<<<<
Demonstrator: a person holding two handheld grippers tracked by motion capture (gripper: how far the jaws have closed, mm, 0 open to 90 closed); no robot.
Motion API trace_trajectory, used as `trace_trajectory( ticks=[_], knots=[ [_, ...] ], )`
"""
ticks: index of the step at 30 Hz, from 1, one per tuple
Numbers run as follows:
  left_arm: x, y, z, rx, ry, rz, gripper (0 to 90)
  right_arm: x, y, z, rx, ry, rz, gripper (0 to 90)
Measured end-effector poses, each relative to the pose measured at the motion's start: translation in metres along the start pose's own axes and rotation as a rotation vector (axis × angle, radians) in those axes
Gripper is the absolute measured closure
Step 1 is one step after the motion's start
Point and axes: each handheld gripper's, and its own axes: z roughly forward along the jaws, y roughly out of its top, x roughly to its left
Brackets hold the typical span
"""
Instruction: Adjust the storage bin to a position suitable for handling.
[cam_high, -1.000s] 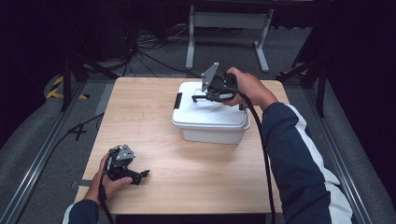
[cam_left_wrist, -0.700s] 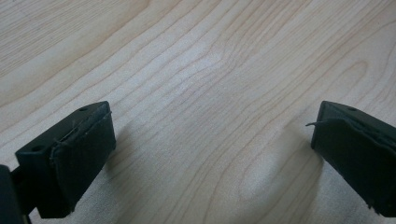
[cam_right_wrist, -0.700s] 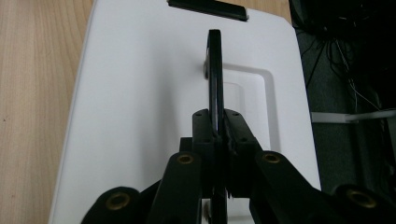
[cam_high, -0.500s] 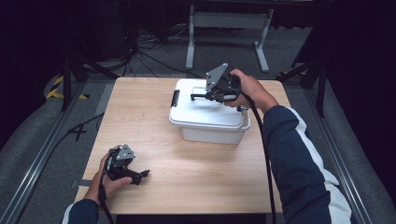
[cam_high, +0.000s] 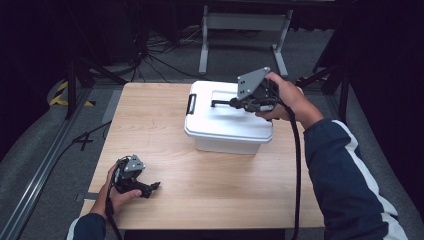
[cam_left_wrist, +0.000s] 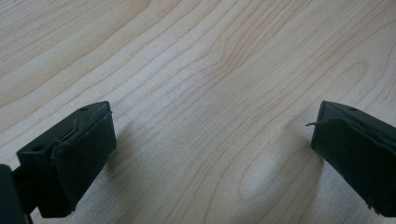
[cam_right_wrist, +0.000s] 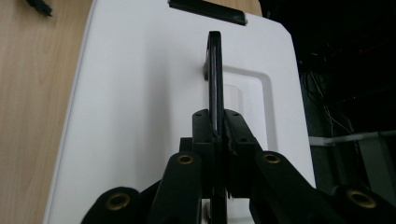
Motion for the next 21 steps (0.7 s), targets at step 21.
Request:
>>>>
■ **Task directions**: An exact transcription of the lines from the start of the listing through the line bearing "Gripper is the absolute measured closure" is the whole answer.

■ **Answer to the exercise**:
Demonstrator: a person holding two handheld grippers tracked by motion capture (gripper: how far the jaws have closed, mm, 0 open to 90 closed); no robot.
Motion API trace_trajectory, used as `trace_trajectory( ticks=[_], knots=[ [_, ...] ], )`
"""
ticks: index of the step at 30 Hz, from 1, one per tuple
Numbers run as follows:
  left_arm: x, y, z, rx, ry, rz, gripper (0 to 90)
  right_arm: x, y, z, rx, ry, rz, gripper (0 to 90)
Measured end-effector poses, each relative to the pose measured at the motion's start: translation in metres along the start pose's own axes and rotation as a rotation vector (axis × angle, radians) in those axes
Gripper is the absolute measured closure

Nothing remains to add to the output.